Weekly Happenings: This week we met with our advisor twice to clarify the data we need. In order to do this, we scoped out the objectives and potential issues as much as possible and presented our ideas in a short report. I’ll share just the first few sections with you to give a sense of what we’re doing. On the fun side, Daniel Garcia and I went to the Jazz Festival and had a good time. We also met up with a group from CRUISE (plus random people on the field) and played soccer for a solid two hours! We also found a decent coffee maker down on the first floor of Klaus and I felt like writing some (bad) poetry.
Below is an intro to the problem and some of the challenges we face.
Introduction: The objective of this project is to study large datasets of network logs and use them to identify patterns in peoples’ movements. Our goal is to better understand migration patterns, space utilization, and WiFi usage trends in order to allow for better resource allocation and planning. A way to determine how people make use of the available spaces is to look at the times and places they are logging in to a wireless network in conjunction with external data sources (e.g. demographics, weather, etc).
Challenges: There are several challenges concerning the use of WiFi data. In many situations, there are various access points within range of a device. Therefore, the device has several options to connect to the network and only one is chosen (dynamic DHCP). Devices do not necessarily actively search for the closest access point. Furthermore, access points can have different signal strengths, which makes some access points have more devices connected to them, even if a device is further away from it than to another access point. All of these considerations lead to discrepancies between the device’s location and the log data indicating the access point it is connected to.
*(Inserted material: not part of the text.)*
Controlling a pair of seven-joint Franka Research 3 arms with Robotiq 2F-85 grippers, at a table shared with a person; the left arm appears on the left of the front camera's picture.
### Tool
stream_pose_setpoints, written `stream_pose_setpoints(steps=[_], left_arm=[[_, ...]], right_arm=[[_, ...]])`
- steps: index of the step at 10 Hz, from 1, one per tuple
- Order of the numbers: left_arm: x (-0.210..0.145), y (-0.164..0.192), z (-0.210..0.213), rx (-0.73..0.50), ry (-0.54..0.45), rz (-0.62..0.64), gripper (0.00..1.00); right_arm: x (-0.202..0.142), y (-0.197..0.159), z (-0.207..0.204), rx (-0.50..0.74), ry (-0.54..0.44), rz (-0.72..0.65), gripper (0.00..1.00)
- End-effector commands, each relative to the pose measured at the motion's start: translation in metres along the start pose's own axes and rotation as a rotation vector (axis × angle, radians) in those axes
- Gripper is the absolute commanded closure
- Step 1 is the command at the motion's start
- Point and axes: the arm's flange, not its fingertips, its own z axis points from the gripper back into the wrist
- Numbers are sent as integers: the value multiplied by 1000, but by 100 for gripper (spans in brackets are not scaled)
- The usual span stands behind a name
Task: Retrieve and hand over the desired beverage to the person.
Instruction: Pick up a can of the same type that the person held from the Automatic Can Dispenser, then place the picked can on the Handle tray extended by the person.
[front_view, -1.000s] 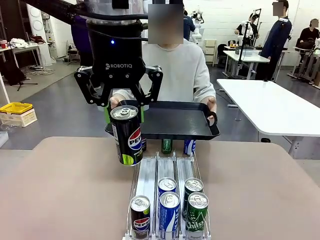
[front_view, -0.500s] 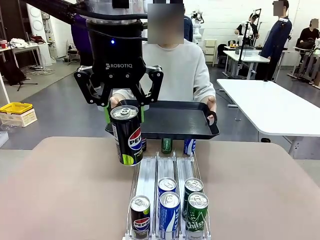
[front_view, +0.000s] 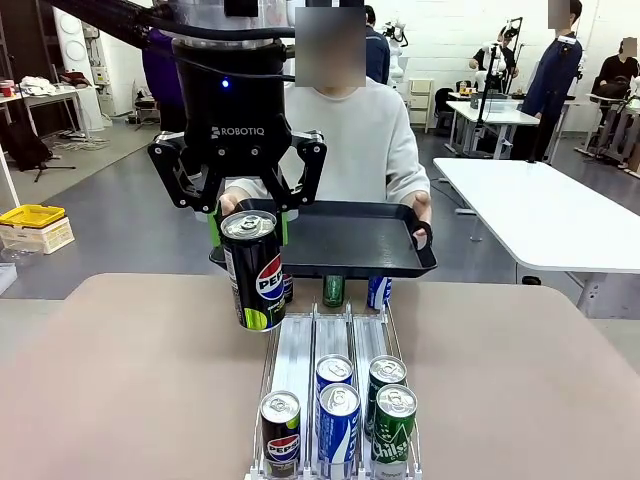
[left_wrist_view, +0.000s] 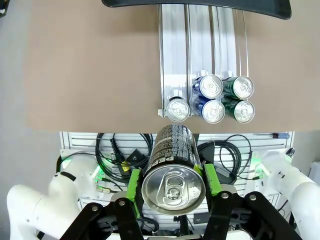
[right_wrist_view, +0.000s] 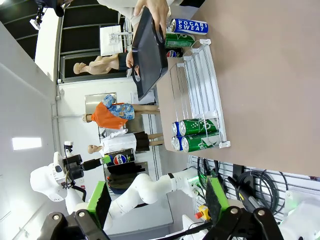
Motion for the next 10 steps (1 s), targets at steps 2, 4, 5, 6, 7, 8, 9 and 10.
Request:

For example, if a device is initially connected to the nearest access point but the device moves, it is possible that the original connection will be maintained despite the fact that other closer access points might be available. Other places have a sparse coverage, so a connection may be established with an access point on another floor or building.
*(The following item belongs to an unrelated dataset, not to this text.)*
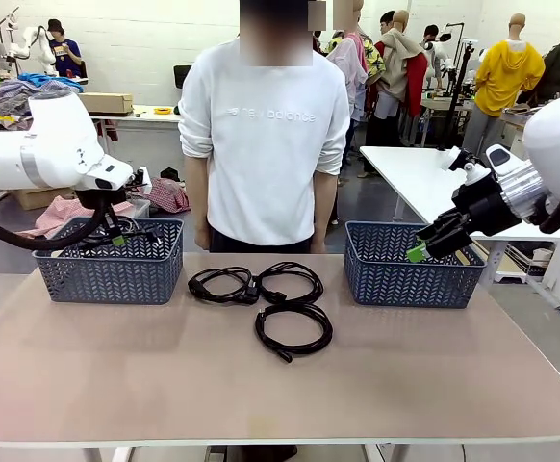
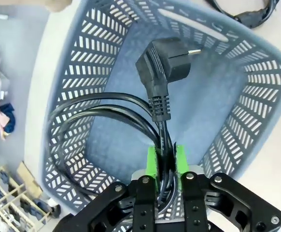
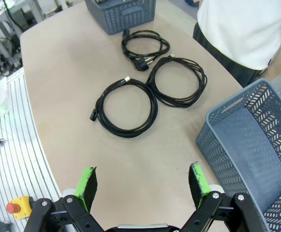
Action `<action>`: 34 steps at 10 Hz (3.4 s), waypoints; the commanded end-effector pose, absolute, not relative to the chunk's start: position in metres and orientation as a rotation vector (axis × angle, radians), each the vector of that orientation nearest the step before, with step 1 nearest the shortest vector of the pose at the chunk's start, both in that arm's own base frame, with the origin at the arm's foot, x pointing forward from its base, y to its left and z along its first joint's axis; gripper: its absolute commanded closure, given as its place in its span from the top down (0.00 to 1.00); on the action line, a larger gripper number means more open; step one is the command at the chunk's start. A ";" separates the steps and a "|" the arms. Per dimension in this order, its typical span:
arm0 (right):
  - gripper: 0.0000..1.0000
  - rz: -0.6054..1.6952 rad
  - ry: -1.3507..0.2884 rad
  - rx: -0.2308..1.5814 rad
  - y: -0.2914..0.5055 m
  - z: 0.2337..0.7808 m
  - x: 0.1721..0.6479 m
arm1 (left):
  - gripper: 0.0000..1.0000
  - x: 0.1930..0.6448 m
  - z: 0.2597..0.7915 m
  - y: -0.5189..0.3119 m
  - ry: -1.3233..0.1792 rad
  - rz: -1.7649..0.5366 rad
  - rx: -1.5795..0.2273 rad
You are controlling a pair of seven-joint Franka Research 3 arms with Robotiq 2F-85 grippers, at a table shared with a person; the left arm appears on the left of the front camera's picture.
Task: Organize the cables according to human instructions.
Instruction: Pick up a bundle of cables and place it in the basket indicated by the human.
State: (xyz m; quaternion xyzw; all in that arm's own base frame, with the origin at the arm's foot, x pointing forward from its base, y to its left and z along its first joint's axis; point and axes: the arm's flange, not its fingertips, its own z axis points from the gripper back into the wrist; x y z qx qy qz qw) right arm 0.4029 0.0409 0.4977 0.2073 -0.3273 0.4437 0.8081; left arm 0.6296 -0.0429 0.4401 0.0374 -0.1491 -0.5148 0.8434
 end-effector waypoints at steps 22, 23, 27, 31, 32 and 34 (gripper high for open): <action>1.00 0.969 -0.730 0.465 0.041 0.497 0.407 | 1.00 0.548 0.507 -0.080 -0.366 -0.949 -0.056; 1.00 0.969 -0.730 0.465 0.041 0.497 0.407 | 1.00 0.528 0.512 -0.086 -0.370 -0.967 -0.075; 1.00 0.969 -0.730 0.465 0.041 0.497 0.407 | 1.00 0.459 0.508 -0.104 -0.400 -0.959 -0.164; 1.00 0.969 -0.730 0.465 0.041 0.497 0.407 | 1.00 0.436 0.496 -0.114 -0.365 -1.020 -0.256; 1.00 0.969 -0.730 0.465 0.041 0.497 0.407 | 1.00 0.436 0.494 -0.114 -0.361 -1.031 -0.258; 1.00 0.969 -0.730 0.465 0.041 0.497 0.407 | 1.00 0.439 0.498 -0.124 -0.357 -1.003 -0.225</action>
Another challenge is to develop a heuristic for linking the number of people in a location with the number of WiFi connected devices. Overestimates occur when a person has multiple devices and underestimates when they have none or are connected to access points further away. To examine this issue, we performed three validation studies to determine the accuracy of the hotspot data by recording the number of people in a location over a period of two hours. We found that the recorded number of devices was much lower than the number of people. By no means does this provide us with a heuristic, but only serves to highlight the care that must be exercised when interpreting the number of WiFi connections in an area.
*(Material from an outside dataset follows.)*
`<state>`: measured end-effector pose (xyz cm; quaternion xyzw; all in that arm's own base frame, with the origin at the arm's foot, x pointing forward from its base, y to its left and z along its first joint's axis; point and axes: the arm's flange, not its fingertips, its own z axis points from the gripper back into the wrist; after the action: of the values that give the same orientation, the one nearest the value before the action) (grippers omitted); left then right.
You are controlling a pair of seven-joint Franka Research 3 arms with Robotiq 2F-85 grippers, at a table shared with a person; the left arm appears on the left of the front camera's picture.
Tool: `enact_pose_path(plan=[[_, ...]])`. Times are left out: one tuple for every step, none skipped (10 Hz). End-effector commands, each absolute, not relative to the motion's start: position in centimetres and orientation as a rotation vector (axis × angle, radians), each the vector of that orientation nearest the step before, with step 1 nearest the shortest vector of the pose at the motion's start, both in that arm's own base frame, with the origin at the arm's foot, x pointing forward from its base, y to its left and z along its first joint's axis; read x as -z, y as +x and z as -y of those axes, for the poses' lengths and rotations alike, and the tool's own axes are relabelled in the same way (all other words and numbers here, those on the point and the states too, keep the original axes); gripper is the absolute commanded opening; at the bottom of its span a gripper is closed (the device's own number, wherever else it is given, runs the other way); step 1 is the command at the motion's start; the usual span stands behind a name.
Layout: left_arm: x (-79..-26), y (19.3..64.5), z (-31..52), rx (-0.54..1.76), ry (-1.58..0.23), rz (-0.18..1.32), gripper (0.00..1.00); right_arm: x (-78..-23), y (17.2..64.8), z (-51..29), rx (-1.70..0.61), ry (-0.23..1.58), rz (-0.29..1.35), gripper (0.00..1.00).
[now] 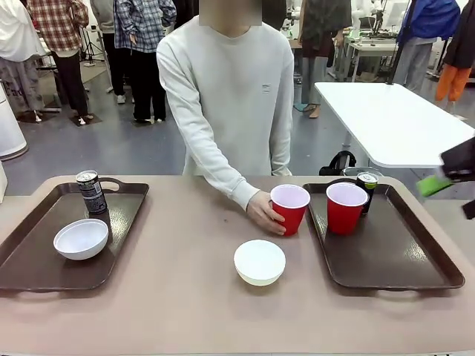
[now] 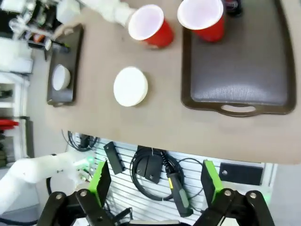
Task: Prepare tableware on both trays.
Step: Pick up a Picnic Bowl from the table and place it on a Handle tray.
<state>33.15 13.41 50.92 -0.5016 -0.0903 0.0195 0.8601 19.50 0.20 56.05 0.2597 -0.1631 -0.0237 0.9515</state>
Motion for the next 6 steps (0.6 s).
enact_pose_path(plan=[[-50.8, 32.8, -13.3, -0.025, -1.073, 0.208, 1.00, -49.7, 20.9, -1.4, 0.072, 0.439, 0.305, 1.00], [-50.8, 32.8, -13.3, -0.025, -1.073, 0.208, 1.00, -48.6, 22.2, -2.0, 0.157, 0.278, 0.349, 1.00], [-50.8, 32.8, -13.3, -0.025, -1.073, 0.208, 1.00, -48.2, 22.8, -2.4, 0.151, 0.233, 0.346, 1.00], [-50.8, 32.8, -13.3, -0.025, -1.073, 0.208, 1.00, -48.2, 22.9, -2.8, 0.119, 0.266, 0.314, 1.00], [-50.8, 32.8, -13.3, -0.025, -1.073, 0.208, 1.00, -54.1, 23.3, -0.1, 0.136, 0.334, 0.331, 1.00], [-50.8, 32.8, -13.3, -0.025, -1.073, 0.208, 1.00, -54.1, 23.3, -0.1, 0.136, 0.334, 0.331, 1.00]])
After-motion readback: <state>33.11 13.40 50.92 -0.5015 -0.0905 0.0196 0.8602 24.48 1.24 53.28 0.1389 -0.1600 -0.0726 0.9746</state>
Additionally, the data itself is clouded by several artifacts of the protocols used to authenticate and maintain wireless connections. The result is that there are many duplicate entries with the same timestamp and MAC address. As noted above, it is also common to have devices in multiple locations associated with the same user ID at the same time. This contributes to the aforementioned challenge of associating people with devices. Also, it artificially inflates the dataset size.
Much WiFi data there was,
So from the third of Klaus,
Three set out to analyze it much.
Never daunted never sloth (not really)
Too much data there was too see,
So set out the three,
To find better ways to analyze it.
Places been and places going,
All is possible from data flowing,
But be wary of false conclusions,
Correlation does not causation mean!